Sobre a covardia que nos salva da loucura

Eu sou covarde. Diante de notícias muito ruins, eu só penso em fugir. Eu não quero mais falar nem ouvir falar. Não quero não. Não quero terceirização, previdência, CLT, temer, maia, financiador de campanha, bandido, ladrão, não quero, chega disso! Ao inferno com suas intenções! Há a hora de gritar e lutar, agora eu quero fingir que vocês não existem, malditos.

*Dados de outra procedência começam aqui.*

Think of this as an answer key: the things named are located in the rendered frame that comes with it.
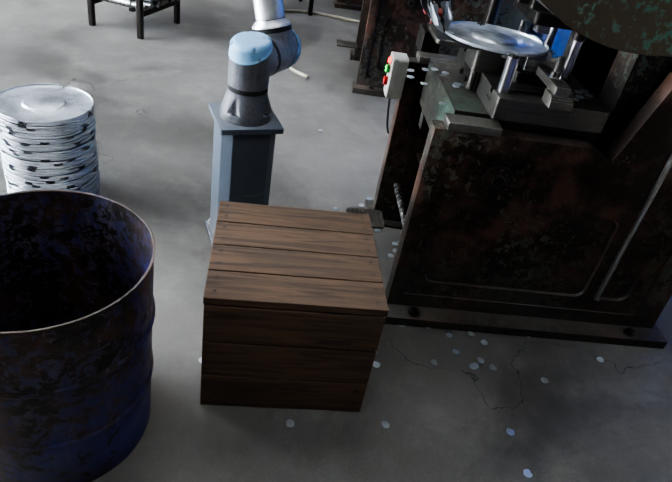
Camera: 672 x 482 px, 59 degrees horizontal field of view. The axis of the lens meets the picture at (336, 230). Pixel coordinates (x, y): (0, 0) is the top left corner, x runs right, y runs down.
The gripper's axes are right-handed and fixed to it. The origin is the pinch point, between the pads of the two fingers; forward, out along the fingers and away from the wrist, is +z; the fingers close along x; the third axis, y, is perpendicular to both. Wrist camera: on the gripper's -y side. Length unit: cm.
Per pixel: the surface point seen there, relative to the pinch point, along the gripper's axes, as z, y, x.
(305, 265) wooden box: 26, 51, -49
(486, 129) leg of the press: 18.3, 27.5, 1.6
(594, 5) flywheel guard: -13, 48, 21
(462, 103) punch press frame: 16.2, 14.6, -0.8
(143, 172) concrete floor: 35, -42, -113
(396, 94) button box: 24.2, -20.3, -15.1
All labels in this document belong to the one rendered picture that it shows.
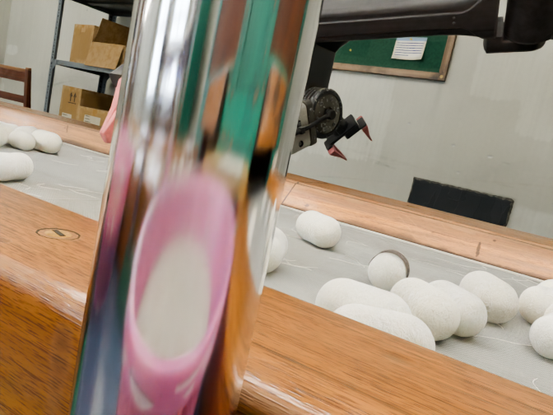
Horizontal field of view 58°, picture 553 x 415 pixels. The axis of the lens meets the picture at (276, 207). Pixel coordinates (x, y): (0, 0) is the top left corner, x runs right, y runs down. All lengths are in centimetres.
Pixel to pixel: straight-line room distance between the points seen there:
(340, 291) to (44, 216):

Fiquei com vontade, isso sim, de falar da chuva. Tem chovido tão bonito na minha janela. Pra mim, né, que estou de férias, e meu deslocamento mais distante tem sido levar e buscar minha filha na escola e passar no mercado, no caminho, pra comprar uma fruta, um arroz, um açúcar. Na maior parte do tempo estou escutando o estalo da chuva na esquadria da janela. O ruidinho surdo que faz quando o aguaceiro cai na grama da pracinha. Delicioso. Me lembra muito a minha infância. Acordar com a chuva na janela, e especialmente o barulhinho de um cano que tinha no alto do meu prédio, que escorria a água que acumulava na laje. Eu não sabia na época, mas eu adorava aquele barulho, era sinal de que chovia muito, do jeito que eu gosto. Aqui não tem um desse. Sinto falta.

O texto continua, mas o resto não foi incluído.